What do I hope for in a ‘Great and Holy Council’? Notice, I did not call it ‘the’ nor did I append a year. Why not? Because I do not know that this Council will be anything but a further estrangement between Christians, and the perpetuation of a ‘religious’ Christianity. I can only hope that it will be the final Council, the one that establishes for all time, not only the truth as Christ, but the way and the life as well. What I mean is, seeing as how we have verified beyond all shadow of a doubt who Jesus Christ is, we can begin to follow Him for real, not for religion. The Church must finally decide what she is, now that she knows who He is.

There is only one controversy to be decided. It is not about jurisdictions, nor about primacy. It is not about devotional practices, worship and the like, nor about morality, rules and regulations. It is about the life or death of the Church. We already have Christ’s promise that ‘the gates of Hades will not prevail against it,’ and so we know the Church will survive, and not only survive but triumph, and continue till the Day of Christ’s return. The controversy is, is the Church a religious society dedicated to its own perpetuation, or is it the transfiguration of all of humankind by the promotion of life in Christ? We’ve been doing the first—by our own efforts ‘preserving and protecting’ the Church—for two thousand years. Isn’t it about time to ‘let God be God,’ to stand on His promise to preserve the Church till the end of time, while we follow Jesus, doing what He does, learning from Him, obeying Him?

Whoever hears these sayings of Mine and does them, I will liken him to a wise man who built his house on a rock. And the rain descended, the floods came, and the winds blew and beat on that house. And it did not fall, for it was founded on rock. And everyone who hears these sayings of Mine and does not do them will be likened to a foolish man who built his house on sand. And the rain descended, the floods came, and the winds blew and beat on that house. And it fell. And its fall was great.
Matthew 7:24-27

Let me put it another way. The Church has spent a great deal of effort, all through history, of creating structures real and theoretical, to tabernacle God, letting ‘Lord, have mercy’ replace being merciful, building a religious edifice that Christ Himself does not want. He did not come to start another religion, but to be the end of religion. Christ is not a religious reformer. He is the re-creation of the perfect Man. We call Him the ‘new’ or the ‘second Adam.’ His resurrection from the dead is an absolute novelty in the history, not only of the earth, but possibly of the universe. He didn’t rise from the dead and then die again, like Lazarus. Religion pales into absurdity and insignificance when we consider these facts, yet we make Christ’s teachings a metaphor instead of following them. Is this the Church that the ‘Great and Holy Council’ is going to secure for us and for humanity in the third ‘Christian’ millennium?

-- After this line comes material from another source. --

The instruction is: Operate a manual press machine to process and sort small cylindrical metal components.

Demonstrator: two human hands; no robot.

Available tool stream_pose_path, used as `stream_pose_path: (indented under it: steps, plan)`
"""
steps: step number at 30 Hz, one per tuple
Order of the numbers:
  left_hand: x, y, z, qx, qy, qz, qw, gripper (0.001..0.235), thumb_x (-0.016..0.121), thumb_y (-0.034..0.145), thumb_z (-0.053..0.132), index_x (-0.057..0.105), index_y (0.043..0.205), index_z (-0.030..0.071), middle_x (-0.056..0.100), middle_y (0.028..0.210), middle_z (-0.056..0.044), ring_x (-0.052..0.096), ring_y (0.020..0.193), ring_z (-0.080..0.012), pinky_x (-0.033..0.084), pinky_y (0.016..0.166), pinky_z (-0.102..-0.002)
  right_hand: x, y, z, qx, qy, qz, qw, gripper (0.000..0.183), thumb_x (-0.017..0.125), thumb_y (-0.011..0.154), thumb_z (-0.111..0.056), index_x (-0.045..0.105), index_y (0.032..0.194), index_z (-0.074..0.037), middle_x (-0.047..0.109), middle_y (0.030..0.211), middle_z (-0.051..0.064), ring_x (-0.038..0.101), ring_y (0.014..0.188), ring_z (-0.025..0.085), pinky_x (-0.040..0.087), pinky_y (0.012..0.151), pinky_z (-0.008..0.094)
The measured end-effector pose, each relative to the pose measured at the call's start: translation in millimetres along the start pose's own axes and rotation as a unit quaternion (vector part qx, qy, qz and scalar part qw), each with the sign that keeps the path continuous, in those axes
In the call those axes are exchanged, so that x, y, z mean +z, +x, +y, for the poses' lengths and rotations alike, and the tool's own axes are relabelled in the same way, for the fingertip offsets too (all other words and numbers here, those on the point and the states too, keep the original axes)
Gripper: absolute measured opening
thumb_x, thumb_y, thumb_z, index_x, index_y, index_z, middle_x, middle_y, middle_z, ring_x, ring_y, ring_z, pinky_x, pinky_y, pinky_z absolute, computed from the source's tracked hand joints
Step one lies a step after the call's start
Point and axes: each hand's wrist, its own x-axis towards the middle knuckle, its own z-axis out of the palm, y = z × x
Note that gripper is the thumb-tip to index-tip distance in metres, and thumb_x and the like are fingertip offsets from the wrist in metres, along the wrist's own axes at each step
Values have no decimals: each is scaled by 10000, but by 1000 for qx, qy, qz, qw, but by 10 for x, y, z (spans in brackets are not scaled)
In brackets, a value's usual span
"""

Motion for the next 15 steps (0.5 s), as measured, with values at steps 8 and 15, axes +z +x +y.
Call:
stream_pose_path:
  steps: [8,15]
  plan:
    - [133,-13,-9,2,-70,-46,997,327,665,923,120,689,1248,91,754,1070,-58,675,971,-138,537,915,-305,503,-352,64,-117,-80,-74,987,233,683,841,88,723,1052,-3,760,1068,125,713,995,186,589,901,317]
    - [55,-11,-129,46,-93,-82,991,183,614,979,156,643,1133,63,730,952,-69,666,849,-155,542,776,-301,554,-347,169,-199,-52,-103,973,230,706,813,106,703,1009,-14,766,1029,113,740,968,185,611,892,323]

No, the Council shall alone be ‘great and holy’ that enthrones Christ, the King of kings of kings, not as a religious idol, but as the God who lives among us, healing our infirmities, curing us of blindness, raising us from the tombs of our sinful nature, preparing us by His holy commandments, making us in spirit and in truth (that is, in reality) a holy nation of priests and kings, extending the borders of the Church to encompass all of humanity, welcoming all to the life of transformation, expecting not the end of the world, but the end of the world as we have known it, dissolving division, slaying slander, abolishing the darkness of earthly ignorance and overturning the poverty of the knowledge of God, preaching and pursuing peace, inaugurating the wedding feast of heaven and earth.

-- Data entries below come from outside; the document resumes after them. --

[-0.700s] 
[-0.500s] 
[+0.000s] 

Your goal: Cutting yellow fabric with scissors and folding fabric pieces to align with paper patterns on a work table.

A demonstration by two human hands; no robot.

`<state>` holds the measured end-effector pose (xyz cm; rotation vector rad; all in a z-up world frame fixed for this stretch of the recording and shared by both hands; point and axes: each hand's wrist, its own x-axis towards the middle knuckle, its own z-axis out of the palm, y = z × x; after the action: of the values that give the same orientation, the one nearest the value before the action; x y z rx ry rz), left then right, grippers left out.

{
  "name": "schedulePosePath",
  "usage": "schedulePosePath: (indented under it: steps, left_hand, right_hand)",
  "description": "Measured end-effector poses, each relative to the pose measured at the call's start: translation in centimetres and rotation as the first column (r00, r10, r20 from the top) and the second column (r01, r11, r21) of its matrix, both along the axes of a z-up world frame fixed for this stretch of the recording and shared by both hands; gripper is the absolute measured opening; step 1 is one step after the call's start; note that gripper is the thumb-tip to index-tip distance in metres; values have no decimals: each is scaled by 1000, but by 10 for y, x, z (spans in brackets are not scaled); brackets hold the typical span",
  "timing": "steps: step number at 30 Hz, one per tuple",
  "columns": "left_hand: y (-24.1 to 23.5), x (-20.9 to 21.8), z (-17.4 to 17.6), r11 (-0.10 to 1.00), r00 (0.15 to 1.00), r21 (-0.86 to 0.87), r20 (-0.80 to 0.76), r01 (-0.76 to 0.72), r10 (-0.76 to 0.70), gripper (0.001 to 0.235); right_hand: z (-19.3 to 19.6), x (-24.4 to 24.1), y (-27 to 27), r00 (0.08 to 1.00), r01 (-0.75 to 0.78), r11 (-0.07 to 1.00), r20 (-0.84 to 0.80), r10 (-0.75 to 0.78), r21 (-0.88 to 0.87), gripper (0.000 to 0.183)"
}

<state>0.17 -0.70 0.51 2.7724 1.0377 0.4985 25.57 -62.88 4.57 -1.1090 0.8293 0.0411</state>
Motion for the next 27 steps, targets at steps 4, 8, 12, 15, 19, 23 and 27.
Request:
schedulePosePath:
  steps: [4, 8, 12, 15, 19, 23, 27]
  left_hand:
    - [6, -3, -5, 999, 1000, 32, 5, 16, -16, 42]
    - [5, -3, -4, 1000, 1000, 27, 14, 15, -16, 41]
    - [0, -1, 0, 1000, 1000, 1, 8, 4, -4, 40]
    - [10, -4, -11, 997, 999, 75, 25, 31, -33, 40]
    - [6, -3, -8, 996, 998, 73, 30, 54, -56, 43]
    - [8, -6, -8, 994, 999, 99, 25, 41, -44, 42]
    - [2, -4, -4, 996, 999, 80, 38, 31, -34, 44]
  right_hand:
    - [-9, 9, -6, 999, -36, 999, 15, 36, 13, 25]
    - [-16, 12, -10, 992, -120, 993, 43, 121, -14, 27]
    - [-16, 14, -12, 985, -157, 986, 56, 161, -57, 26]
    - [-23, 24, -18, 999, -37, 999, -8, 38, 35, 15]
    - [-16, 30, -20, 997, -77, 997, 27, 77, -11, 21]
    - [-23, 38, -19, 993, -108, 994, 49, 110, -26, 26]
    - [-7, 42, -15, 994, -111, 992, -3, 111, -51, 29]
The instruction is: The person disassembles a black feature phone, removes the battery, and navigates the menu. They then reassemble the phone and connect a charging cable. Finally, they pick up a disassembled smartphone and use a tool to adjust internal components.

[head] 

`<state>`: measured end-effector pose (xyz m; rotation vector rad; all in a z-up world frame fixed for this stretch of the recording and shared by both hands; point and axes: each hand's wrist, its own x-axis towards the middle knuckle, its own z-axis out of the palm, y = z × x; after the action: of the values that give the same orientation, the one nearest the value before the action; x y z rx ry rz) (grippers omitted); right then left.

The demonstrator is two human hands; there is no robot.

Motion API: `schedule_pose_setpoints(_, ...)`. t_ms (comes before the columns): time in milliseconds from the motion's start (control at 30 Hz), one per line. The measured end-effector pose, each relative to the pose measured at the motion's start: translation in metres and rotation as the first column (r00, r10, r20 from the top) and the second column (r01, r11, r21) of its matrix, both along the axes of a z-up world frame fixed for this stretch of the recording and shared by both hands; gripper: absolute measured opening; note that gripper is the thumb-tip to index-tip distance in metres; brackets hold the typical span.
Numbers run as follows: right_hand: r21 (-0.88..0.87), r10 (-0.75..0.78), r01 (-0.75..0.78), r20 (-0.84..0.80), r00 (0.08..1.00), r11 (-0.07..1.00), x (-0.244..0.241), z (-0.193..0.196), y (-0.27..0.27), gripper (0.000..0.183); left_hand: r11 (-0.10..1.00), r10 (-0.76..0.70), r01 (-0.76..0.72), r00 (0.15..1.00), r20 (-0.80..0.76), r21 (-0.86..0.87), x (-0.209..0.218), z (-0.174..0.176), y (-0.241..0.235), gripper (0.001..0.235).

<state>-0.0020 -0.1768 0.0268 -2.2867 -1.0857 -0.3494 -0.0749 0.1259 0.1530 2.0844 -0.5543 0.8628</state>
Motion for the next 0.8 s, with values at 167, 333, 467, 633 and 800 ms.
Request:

How can the Council that is being planned be that one which transforms the human race, and history, in the way I have so inadequately described? By letting go, perhaps, of all concern for self-preservation, by abandoning exclusiveness, by seeing the Church not as a subset of humanity that intellectually accepts a body of religious doctrines, but as all humankind waiting for illumination, and, most of all, by returning to the word of Jesus, for that is the house built on rock.